• WORK TASK: Give back a single figure: the number of lines in the entries below that contain "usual".

-- STUDY MATERIAL follows --

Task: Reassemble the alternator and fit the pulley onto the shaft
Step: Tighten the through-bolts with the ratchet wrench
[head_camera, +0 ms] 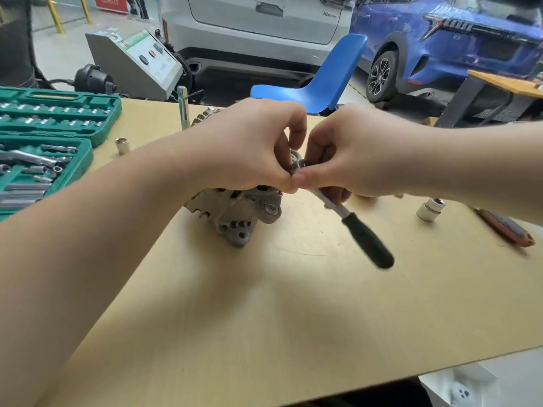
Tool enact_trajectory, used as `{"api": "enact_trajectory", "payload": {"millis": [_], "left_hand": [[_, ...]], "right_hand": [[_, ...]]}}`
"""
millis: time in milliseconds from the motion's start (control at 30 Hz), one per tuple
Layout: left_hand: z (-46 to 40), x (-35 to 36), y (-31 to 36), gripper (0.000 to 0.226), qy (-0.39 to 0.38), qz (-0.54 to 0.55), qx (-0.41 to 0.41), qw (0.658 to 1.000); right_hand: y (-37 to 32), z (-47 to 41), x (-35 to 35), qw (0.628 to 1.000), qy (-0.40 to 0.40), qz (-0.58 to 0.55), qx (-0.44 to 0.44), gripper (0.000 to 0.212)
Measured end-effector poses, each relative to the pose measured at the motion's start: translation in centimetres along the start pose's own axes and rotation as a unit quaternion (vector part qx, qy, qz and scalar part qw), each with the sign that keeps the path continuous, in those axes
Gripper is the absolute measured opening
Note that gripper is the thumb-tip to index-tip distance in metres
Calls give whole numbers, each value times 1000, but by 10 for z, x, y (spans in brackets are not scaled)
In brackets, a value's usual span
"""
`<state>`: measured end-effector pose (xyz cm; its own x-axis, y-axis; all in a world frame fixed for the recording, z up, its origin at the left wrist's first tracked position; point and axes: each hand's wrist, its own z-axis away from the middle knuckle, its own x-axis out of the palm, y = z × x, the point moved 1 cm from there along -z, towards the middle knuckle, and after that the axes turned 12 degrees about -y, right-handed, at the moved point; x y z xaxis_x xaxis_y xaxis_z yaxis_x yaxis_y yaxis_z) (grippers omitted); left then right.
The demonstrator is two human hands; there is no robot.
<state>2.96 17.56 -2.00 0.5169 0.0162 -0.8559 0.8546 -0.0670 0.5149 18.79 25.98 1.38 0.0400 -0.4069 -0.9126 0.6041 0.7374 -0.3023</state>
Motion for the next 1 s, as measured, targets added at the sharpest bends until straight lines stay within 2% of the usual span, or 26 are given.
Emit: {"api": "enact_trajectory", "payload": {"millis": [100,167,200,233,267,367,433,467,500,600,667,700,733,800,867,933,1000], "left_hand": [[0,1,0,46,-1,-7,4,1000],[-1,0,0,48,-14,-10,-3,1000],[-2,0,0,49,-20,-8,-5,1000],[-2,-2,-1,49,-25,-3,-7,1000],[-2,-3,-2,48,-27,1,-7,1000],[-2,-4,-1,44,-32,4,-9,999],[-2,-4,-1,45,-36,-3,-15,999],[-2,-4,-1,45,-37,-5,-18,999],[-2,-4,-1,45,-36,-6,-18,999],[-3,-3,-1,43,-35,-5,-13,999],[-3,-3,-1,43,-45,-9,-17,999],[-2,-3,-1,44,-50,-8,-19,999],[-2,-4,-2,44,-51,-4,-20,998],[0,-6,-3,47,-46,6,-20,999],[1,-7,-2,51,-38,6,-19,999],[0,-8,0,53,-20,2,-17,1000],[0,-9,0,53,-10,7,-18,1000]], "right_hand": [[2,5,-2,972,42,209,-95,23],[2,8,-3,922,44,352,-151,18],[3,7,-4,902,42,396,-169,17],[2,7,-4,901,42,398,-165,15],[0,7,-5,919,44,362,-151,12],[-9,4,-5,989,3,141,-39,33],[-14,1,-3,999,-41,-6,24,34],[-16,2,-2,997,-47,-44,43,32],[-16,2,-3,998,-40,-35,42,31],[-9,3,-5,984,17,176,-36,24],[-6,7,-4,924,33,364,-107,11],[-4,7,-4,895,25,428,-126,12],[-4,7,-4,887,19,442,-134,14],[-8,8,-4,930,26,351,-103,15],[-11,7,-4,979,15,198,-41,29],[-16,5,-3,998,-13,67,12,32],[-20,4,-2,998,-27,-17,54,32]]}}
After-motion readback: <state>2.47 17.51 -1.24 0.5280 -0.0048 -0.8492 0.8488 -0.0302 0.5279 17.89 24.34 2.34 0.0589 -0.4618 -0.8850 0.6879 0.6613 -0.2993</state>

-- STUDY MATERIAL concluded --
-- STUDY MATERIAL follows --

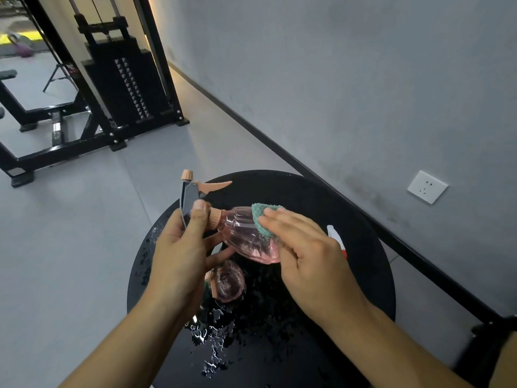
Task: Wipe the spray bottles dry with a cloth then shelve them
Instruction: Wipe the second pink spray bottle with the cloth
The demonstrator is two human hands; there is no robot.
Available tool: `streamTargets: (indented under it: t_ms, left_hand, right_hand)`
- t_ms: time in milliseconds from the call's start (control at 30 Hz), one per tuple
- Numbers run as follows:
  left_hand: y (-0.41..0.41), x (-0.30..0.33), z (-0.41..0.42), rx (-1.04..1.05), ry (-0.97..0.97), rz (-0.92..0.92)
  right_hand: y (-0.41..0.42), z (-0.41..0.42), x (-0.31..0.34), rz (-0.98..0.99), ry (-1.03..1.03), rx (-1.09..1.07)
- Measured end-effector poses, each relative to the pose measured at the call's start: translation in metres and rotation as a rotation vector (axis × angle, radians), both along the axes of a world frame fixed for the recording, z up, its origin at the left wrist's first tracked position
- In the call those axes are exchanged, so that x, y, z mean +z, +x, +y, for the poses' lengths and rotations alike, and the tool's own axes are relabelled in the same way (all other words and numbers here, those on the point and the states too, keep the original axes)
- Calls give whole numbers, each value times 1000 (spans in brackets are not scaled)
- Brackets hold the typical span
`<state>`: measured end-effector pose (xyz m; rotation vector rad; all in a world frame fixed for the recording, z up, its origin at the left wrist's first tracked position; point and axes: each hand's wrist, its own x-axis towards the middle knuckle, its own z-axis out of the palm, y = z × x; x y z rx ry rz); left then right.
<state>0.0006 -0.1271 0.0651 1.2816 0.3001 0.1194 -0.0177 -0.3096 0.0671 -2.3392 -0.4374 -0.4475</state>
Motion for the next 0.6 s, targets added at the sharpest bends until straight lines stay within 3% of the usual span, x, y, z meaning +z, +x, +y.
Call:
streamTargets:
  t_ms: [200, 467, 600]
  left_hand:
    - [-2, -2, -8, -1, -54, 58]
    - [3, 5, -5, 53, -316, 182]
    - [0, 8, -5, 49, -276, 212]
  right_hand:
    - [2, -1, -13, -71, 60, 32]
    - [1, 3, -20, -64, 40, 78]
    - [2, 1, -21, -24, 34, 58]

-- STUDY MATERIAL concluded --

• TASK OUTPUT: 3